= TASK DIRECTIONS =
Exactly and only the lines below from the one containing "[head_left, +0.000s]" down to the one containing "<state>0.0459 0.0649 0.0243" are wanted, both included; please exclude every picture.

= THE DATA =
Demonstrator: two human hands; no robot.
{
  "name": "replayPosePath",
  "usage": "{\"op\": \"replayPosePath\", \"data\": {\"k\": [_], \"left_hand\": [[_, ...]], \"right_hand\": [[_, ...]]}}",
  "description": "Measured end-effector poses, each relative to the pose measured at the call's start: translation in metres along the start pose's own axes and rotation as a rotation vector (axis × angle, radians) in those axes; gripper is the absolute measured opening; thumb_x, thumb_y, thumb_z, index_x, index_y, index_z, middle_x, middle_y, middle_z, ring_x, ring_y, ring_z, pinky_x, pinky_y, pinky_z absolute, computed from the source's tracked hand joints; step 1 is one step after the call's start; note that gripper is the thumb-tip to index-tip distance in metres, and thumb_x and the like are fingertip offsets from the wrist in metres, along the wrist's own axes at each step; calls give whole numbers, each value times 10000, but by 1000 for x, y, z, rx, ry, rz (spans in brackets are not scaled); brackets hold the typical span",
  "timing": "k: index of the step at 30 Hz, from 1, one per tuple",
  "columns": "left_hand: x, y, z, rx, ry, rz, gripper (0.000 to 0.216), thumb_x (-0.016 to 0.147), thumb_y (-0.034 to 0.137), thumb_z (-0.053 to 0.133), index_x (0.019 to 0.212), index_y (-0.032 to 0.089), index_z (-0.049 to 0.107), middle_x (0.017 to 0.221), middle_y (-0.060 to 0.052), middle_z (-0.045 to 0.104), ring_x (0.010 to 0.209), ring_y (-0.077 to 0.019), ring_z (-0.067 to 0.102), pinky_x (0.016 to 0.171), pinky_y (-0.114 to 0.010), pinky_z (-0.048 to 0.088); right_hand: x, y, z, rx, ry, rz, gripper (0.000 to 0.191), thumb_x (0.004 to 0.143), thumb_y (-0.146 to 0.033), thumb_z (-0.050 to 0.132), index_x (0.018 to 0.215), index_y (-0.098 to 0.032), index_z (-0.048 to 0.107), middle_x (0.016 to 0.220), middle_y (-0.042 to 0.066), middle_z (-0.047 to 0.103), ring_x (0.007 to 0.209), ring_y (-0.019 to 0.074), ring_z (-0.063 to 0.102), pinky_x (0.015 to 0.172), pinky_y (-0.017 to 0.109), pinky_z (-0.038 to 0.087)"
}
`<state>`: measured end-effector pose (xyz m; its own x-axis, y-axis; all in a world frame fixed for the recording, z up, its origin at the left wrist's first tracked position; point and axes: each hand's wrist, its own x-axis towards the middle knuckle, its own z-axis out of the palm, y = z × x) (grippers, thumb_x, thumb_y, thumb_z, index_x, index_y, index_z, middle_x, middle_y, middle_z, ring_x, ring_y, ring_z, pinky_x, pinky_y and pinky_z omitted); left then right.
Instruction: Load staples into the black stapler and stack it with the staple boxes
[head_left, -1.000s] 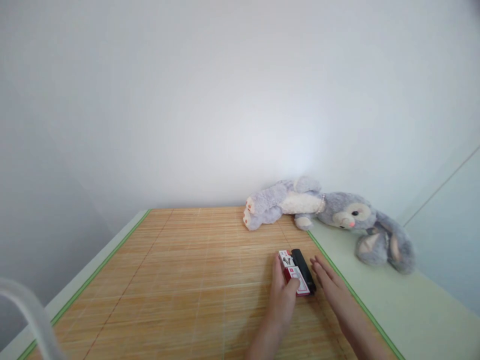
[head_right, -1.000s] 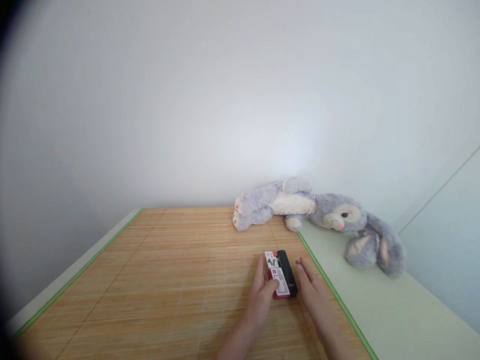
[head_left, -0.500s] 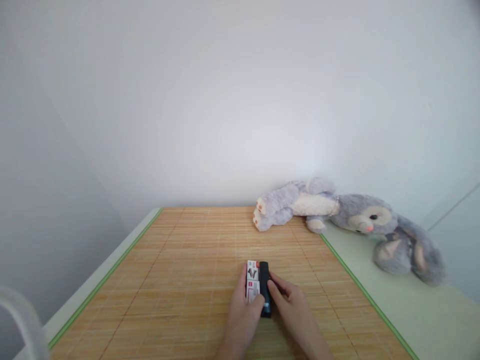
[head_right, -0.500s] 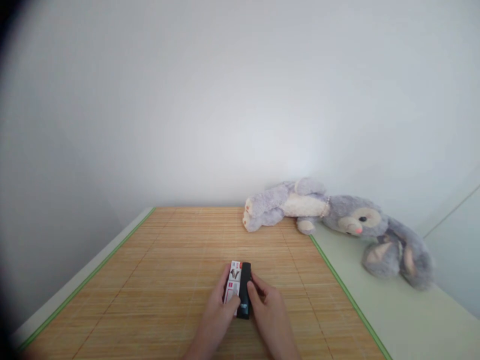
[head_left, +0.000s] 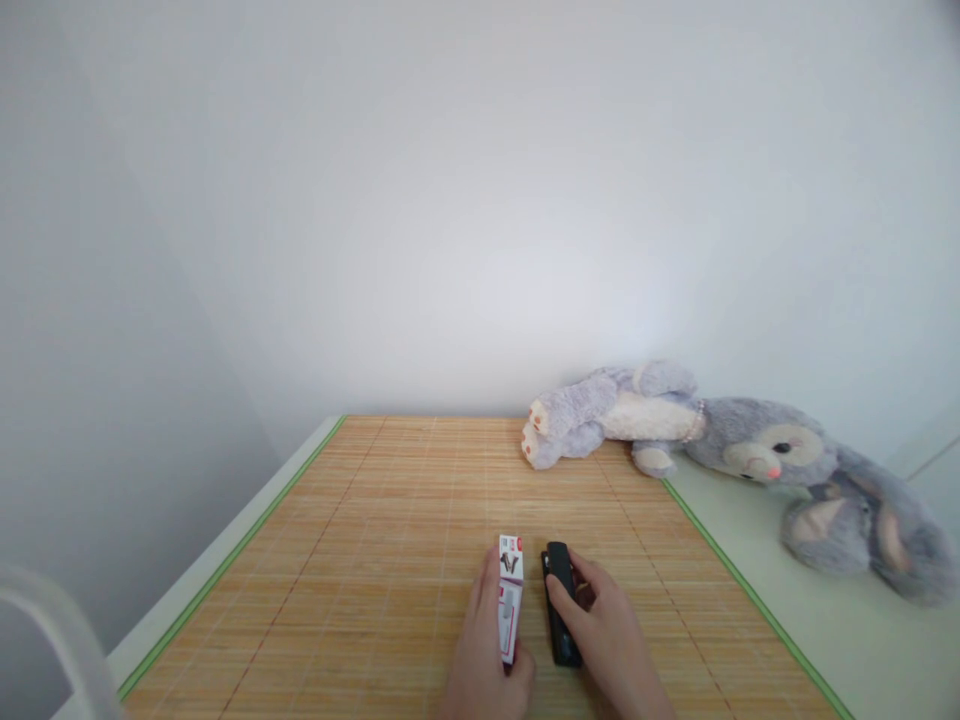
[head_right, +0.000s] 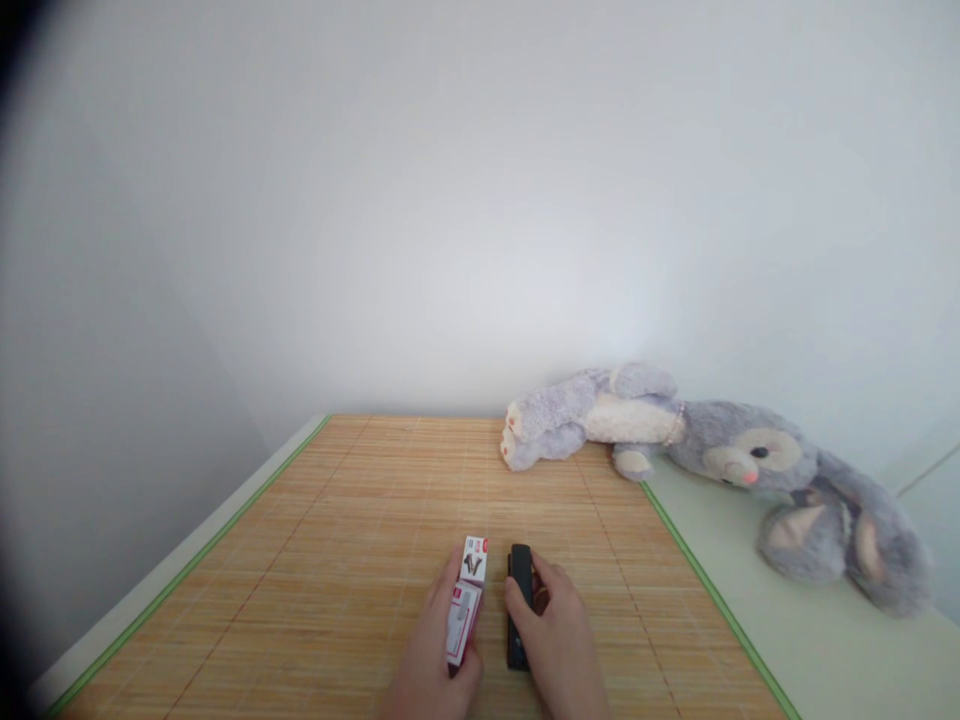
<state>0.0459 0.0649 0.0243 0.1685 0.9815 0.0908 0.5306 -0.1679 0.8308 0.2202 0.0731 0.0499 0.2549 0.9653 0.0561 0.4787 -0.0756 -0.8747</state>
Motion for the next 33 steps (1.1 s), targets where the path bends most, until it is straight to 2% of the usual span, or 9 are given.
{"op": "replayPosePath", "data": {"k": [3,5,11,13,17,20,25,29,33], "left_hand": [[4,-12,-11,26,104,-82,859,830,145,469,1630,181,159,1662,-72,309,1515,-238,341,1262,-438,313],[15,-19,-22,38,174,-95,802,873,175,446,1625,164,165,1659,-77,319,1518,-230,334,1259,-429,315],[52,-38,-46,50,217,35,666,915,146,414,1573,147,307,1632,-92,367,1531,-200,299,1286,-414,239],[44,-43,-49,69,261,61,620,927,144,410,1544,178,366,1604,-86,398,1511,-209,338,1278,-441,265],[3,-59,-46,208,362,124,589,846,98,457,1412,247,530,1490,-83,488,1398,-256,471,1188,-496,403],[-16,-68,-42,340,343,175,572,797,84,488,1334,255,588,1399,-95,551,1291,-278,542,1100,-508,469],[-2,-56,-51,513,250,148,432,883,127,483,1274,243,626,1345,-92,588,1231,-265,554,1047,-473,475],[15,-39,-62,583,273,180,434,953,144,428,1339,251,596,1354,-76,591,1242,-242,535,1046,-452,452],[14,-20,-51,562,351,255,222,943,273,536,1092,272,701,1218,-65,647,1150,-265,567,995,-464,441]], "right_hand": [[-3,6,-7,4,-1,1,483,893,-491,567,1229,-171,700,1034,73,727,877,240,666,798,342,516],[-4,7,-9,12,-19,-5,472,898,-497,560,1211,-177,711,1028,69,724,860,235,663,784,338,514],[-4,12,-6,-22,-31,5,512,890,-521,567,1220,-154,701,975,68,706,839,238,652,771,345,502],[-3,14,-6,-29,-48,3,510,892,-524,566,1215,-153,699,966,66,702,841,238,649,772,346,499],[-2,16,-5,-24,-58,10,497,894,-511,563,1226,-159,679,1055,76,705,888,239,657,809,347,502],[-3,15,-4,-23,-45,32,499,889,-483,563,1263,-161,639,1118,84,701,939,240,663,845,348,505],[-5,11,-6,-66,-83,60,452,873,-412,560,1273,-201,577,1005,49,710,898,229,681,810,336,504],[-8,3,-15,-149,-131,42,385,870,-350,531,1231,-221,565,901,21,700,818,216,679,758,327,489],[-10,-4,-23,-212,-170,-18,325,833,-293,540,1145,-228,603,1006,38,716,882,213,677,810,321,479]]}}
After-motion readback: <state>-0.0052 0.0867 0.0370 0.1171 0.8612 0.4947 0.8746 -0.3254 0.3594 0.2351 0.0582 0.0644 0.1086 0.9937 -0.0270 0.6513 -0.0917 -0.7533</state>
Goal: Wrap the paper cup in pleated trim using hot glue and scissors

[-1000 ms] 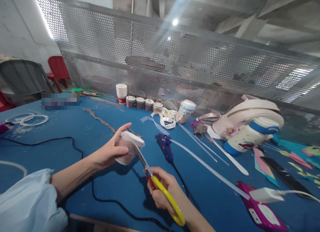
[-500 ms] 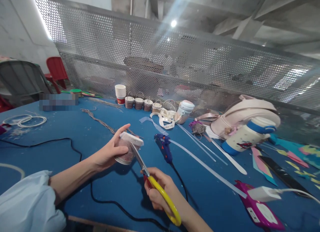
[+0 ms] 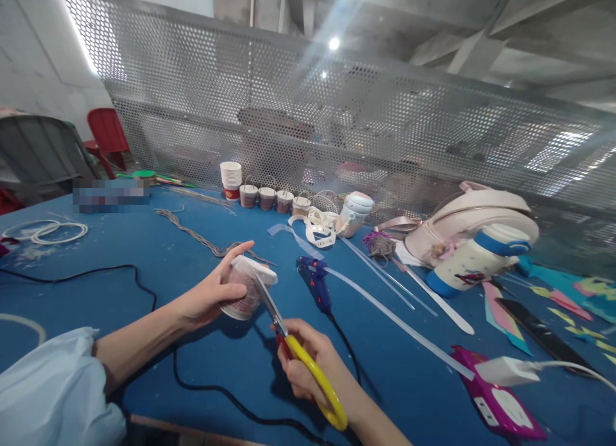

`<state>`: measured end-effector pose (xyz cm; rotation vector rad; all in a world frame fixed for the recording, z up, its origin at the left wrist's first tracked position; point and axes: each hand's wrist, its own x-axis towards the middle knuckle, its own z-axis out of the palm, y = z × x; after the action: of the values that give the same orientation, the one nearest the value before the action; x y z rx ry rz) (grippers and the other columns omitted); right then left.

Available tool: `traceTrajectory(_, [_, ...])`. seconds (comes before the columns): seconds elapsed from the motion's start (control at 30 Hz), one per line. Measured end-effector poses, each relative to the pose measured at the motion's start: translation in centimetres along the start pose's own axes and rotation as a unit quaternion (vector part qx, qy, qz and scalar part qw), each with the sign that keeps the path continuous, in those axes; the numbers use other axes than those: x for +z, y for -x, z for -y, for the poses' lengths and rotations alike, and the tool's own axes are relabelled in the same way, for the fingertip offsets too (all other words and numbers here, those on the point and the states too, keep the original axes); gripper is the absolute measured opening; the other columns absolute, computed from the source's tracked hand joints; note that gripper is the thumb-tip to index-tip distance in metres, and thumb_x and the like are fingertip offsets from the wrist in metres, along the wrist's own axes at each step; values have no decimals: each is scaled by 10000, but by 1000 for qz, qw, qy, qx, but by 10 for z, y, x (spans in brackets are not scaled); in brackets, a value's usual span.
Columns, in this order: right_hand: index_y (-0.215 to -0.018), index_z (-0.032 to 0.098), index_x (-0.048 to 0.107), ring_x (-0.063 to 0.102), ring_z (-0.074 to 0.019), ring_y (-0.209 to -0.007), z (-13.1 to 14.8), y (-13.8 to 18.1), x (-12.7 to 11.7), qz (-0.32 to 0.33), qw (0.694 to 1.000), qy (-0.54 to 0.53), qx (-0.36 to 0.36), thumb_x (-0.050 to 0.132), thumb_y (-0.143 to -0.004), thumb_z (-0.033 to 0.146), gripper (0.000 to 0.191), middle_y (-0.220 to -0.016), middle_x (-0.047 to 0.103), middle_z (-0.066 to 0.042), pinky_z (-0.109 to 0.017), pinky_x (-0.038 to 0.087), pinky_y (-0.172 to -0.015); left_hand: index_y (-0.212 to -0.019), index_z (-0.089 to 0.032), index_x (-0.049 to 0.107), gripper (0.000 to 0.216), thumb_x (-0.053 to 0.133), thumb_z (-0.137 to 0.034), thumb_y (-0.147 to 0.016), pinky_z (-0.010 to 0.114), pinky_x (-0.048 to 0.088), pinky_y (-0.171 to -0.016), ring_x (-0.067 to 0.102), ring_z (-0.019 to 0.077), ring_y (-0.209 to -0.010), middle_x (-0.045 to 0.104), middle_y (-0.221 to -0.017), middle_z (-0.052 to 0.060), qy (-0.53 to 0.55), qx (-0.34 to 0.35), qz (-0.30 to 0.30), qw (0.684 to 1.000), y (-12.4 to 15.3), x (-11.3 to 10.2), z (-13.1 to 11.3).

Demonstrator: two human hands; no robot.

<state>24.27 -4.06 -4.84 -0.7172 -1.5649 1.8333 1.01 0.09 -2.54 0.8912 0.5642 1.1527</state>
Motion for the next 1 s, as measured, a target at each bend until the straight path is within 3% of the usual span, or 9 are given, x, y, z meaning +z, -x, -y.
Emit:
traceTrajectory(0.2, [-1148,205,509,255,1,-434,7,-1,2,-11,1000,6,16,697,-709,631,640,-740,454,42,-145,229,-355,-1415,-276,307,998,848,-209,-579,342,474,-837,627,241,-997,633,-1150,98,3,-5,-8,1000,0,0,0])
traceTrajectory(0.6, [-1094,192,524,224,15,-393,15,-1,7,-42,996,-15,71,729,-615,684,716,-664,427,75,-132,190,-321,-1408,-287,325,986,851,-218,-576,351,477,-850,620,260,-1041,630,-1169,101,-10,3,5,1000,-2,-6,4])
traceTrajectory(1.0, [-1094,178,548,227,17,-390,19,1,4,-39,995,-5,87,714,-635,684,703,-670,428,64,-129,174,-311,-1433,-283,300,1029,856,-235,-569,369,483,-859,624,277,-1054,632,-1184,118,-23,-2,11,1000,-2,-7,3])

= ANSWER SECTION =
[head_left, +0.000s] 
[head_right, +0.000s] 
<state>0.0459 0.0649 0.0243 0.1685 0.9815 0.0908 0.5306 -0.1679 0.8308 0.2202 0.0731 0.0499 0.2549 0.9653 0.0561 0.4787 -0.0756 -0.8747</state>

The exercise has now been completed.